▶ WORK ITEM
Which lines of the data below include the string "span"? Return each of them.

▶ DATA BELOW
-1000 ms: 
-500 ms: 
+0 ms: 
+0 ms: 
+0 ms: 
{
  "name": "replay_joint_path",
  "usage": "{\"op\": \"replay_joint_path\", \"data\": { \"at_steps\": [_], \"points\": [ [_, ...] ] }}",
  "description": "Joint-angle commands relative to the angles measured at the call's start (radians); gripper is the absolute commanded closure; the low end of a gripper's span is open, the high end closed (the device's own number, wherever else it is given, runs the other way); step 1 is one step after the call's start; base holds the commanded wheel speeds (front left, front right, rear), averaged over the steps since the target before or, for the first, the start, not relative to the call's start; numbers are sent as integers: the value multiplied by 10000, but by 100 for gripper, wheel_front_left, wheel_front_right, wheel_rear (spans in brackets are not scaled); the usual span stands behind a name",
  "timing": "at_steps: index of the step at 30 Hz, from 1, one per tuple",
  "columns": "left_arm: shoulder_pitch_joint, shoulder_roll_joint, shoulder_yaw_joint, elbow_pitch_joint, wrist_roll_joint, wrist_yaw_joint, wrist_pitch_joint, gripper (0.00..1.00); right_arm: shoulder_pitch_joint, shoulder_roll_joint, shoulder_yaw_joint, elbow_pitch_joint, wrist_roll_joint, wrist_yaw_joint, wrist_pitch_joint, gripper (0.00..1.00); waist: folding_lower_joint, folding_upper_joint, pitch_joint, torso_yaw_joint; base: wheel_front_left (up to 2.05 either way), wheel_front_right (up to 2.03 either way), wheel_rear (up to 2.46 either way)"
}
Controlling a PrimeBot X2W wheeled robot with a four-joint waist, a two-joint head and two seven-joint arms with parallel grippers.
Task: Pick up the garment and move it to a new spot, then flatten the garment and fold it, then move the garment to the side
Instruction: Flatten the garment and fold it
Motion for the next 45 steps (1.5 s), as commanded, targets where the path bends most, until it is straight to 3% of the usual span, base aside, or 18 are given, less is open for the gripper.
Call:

▶ REPLY TO THE EXERCISE
  "description": "Joint-angle commands relative to the angles measured at the call's start (radians); gripper is the absolute commanded closure; the low end of a gripper's span is open, the high end closed (the device's own number, wherever else it is given, runs the other way); step 1 is one step after the call's start; base holds the commanded wheel speeds (front left, front right, rear), averaged over the steps since the target before or, for the first, the start, not relative to the call's start; numbers are sent as integers: the value multiplied by 10000, but by 100 for gripper, wheel_front_left, wheel_front_right, wheel_rear (spans in brackets are not scaled); the usual span stands behind a name",
Motion for the next 45 steps (1.5 s), as commanded, targets where the path bends most, until it is straight to 3% of the usual span, base aside, or 18 are given, less is open for the gripper.

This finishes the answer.